=== ACTION ITEM ===
From the first line of the listing, copy each line exactly until you have included the line with "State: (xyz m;"; leave out the pictures.

____

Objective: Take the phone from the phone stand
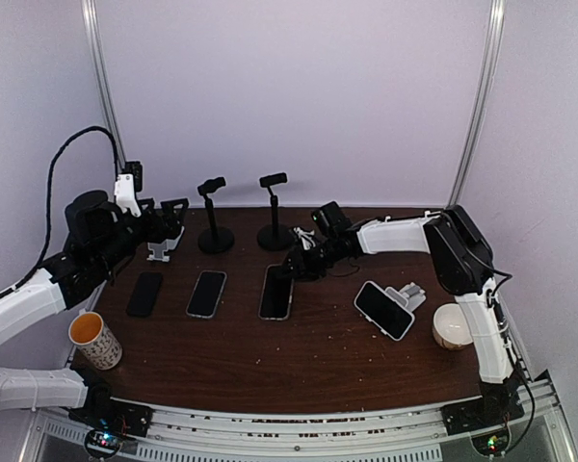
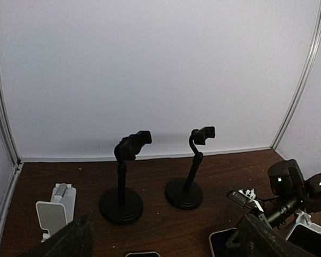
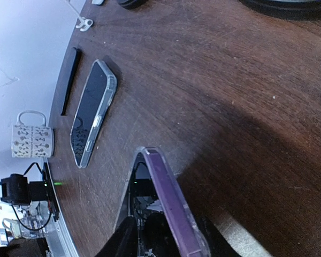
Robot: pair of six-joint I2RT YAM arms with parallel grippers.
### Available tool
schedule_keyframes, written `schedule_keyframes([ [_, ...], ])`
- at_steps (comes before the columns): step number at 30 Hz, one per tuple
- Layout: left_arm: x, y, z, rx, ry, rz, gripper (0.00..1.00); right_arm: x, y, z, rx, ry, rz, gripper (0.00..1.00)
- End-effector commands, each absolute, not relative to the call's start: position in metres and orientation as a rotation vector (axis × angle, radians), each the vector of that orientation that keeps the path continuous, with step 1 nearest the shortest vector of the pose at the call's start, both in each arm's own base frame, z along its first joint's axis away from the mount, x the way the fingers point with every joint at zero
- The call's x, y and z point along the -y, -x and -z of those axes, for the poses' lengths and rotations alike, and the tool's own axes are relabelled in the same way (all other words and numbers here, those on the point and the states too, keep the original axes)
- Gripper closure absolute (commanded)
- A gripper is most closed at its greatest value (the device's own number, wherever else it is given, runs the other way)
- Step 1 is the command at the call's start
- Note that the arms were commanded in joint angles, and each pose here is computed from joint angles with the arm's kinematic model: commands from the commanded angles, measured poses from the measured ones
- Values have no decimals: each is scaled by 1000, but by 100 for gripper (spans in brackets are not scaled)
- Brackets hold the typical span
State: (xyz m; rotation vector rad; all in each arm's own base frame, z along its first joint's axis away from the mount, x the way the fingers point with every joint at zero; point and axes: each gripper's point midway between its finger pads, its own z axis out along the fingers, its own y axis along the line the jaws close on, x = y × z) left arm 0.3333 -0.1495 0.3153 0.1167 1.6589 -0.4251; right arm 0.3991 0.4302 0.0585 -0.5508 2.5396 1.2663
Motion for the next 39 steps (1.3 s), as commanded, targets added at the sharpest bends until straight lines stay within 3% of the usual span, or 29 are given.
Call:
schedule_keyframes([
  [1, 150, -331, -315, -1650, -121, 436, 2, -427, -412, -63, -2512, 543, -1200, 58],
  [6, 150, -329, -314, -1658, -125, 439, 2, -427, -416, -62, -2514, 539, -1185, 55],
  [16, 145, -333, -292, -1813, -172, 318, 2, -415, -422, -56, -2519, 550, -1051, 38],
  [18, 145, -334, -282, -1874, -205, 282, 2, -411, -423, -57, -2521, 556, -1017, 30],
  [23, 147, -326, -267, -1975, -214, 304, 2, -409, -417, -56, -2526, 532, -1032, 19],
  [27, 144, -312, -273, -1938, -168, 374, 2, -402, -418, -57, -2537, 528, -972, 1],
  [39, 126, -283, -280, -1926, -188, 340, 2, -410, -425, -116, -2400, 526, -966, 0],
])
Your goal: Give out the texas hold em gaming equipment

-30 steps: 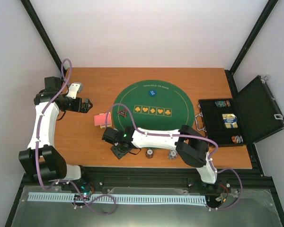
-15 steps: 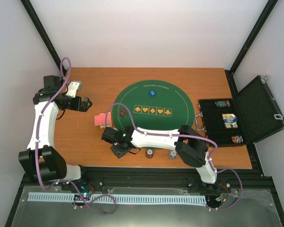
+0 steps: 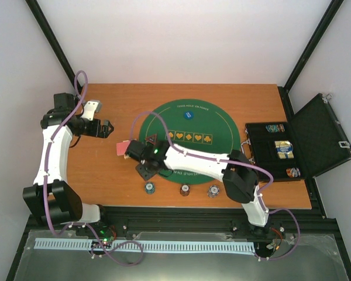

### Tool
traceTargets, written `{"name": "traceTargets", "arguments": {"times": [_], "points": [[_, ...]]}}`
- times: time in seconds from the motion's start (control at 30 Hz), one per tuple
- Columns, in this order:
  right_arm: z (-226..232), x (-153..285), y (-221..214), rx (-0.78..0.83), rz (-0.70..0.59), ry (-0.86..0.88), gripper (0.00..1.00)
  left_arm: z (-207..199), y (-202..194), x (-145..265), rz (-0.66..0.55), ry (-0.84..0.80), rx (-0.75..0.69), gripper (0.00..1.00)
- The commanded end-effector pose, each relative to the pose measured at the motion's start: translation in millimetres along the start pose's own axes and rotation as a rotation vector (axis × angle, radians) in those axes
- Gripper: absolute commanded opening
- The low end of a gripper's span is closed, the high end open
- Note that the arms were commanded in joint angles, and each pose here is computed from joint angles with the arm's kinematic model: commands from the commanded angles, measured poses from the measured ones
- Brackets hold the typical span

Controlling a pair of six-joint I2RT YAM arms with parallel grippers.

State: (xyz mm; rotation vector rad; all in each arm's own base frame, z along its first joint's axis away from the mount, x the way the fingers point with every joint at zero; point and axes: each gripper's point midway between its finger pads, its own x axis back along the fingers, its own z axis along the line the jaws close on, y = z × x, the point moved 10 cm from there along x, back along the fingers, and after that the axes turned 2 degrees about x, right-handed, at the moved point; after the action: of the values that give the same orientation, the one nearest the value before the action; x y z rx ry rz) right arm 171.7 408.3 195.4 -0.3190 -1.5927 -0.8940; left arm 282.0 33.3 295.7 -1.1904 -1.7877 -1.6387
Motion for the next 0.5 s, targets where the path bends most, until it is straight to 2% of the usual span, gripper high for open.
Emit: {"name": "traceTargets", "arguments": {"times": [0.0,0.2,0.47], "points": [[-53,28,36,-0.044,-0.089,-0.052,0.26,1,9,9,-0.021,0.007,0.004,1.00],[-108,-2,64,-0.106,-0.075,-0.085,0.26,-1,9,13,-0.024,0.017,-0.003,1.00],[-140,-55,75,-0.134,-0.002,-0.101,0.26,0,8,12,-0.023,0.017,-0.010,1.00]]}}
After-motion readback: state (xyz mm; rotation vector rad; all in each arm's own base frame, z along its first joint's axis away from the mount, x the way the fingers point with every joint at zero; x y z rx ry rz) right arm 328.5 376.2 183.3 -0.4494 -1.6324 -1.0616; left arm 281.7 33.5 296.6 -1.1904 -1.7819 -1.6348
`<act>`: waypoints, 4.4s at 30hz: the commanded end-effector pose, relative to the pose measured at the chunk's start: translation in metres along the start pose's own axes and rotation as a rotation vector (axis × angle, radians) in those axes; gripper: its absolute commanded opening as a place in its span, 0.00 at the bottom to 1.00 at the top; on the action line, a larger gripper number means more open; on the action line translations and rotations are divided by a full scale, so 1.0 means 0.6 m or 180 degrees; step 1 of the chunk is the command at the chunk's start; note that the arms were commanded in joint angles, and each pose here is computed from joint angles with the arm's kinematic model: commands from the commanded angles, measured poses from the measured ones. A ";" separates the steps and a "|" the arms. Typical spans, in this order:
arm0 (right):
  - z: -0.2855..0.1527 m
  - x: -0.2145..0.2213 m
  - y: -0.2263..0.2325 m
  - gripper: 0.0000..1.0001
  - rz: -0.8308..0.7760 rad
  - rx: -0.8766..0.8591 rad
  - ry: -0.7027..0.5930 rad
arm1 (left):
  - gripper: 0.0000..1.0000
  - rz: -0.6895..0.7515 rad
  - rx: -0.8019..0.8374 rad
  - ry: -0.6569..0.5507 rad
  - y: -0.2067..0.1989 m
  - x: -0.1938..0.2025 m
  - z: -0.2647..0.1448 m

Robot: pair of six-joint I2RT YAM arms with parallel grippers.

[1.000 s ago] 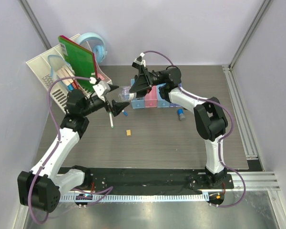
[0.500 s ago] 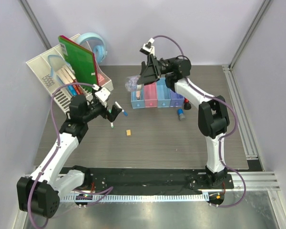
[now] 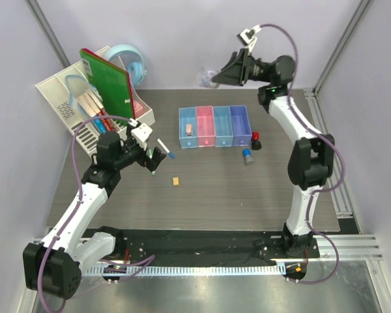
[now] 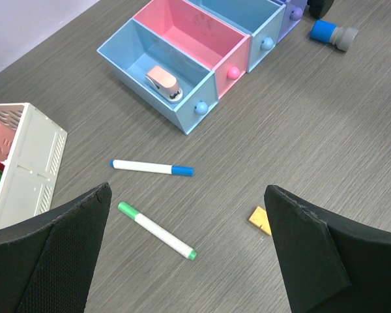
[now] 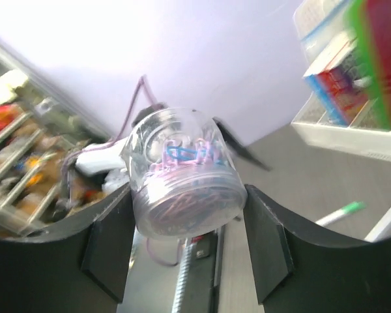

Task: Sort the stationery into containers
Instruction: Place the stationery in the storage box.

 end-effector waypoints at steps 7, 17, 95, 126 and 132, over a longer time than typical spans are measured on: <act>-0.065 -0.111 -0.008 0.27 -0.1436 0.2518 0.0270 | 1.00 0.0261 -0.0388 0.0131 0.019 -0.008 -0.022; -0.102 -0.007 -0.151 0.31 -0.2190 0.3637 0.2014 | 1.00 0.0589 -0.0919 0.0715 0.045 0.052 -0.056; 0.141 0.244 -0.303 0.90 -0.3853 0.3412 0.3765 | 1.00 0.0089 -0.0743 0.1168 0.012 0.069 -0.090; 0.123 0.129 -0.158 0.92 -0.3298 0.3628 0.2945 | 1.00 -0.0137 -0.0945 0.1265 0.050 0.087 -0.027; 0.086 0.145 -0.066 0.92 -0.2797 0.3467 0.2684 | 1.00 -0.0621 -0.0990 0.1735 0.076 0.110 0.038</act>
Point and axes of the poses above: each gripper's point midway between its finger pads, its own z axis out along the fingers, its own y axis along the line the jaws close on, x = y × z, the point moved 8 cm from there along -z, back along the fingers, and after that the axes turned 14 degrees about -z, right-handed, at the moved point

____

=== TASK RESULT ===
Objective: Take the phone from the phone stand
Robot: pair of six-joint I2RT YAM arms with parallel grippers.
### Available tool
schedule_keyframes, written `schedule_keyframes([ [_, ...], ])`
- at_steps (comes before the columns): step number at 30 Hz, one per tuple
- Layout: left_arm: x, y, z, rx, ry, rz, gripper (0.00..1.00); right_arm: x, y, z, rx, ry, rz, gripper (0.00..1.00)
- End-effector commands, each absolute, not relative to the call's start: position in metres and orientation as a rotation vector (axis × angle, radians), each the vector of that orientation that keeps the path continuous, with step 1 nearest the shortest vector of the pose at the call's start, both in each arm's own base frame, z along its first joint's axis away from the mount, x the way the fingers point with every joint at zero
- The call's x, y and z point along the -y, -x and -z of those axes, for the poses' lengths and rotations alike, and the tool's own axes are relabelled in the same way (all other words and numbers here, those on the point and the states too, keep the original axes)
- Gripper closure absolute (commanded)
- A gripper is most closed at its greatest value (the device's own number, wherever else it is given, runs the other way)
- Step 1 is the command at the call's start
- Note that the arms were commanded in joint angles, and each pose here is computed from joint angles with the arm's kinematic model: commands from the commanded angles, measured poses from the measured ones
- Values have no decimals: each is scaled by 1000, but by 100 for gripper (spans in brackets are not scaled)
- Brackets hold the typical span
State: (xyz m; rotation vector rad; all in each arm's own base frame, z along its first joint's axis away from the mount, x the way the fingers point with every joint at zero; point and axes: each gripper's point midway between its finger pads, its own z axis out along the fingers, its own y axis along the line the jaws close on, x = y × z) left arm 0.3333 -0.1495 0.3153 0.1167 1.6589 -0.4251; right arm 0.3991 0.4302 0.0585 -0.5508 2.5396 1.2663

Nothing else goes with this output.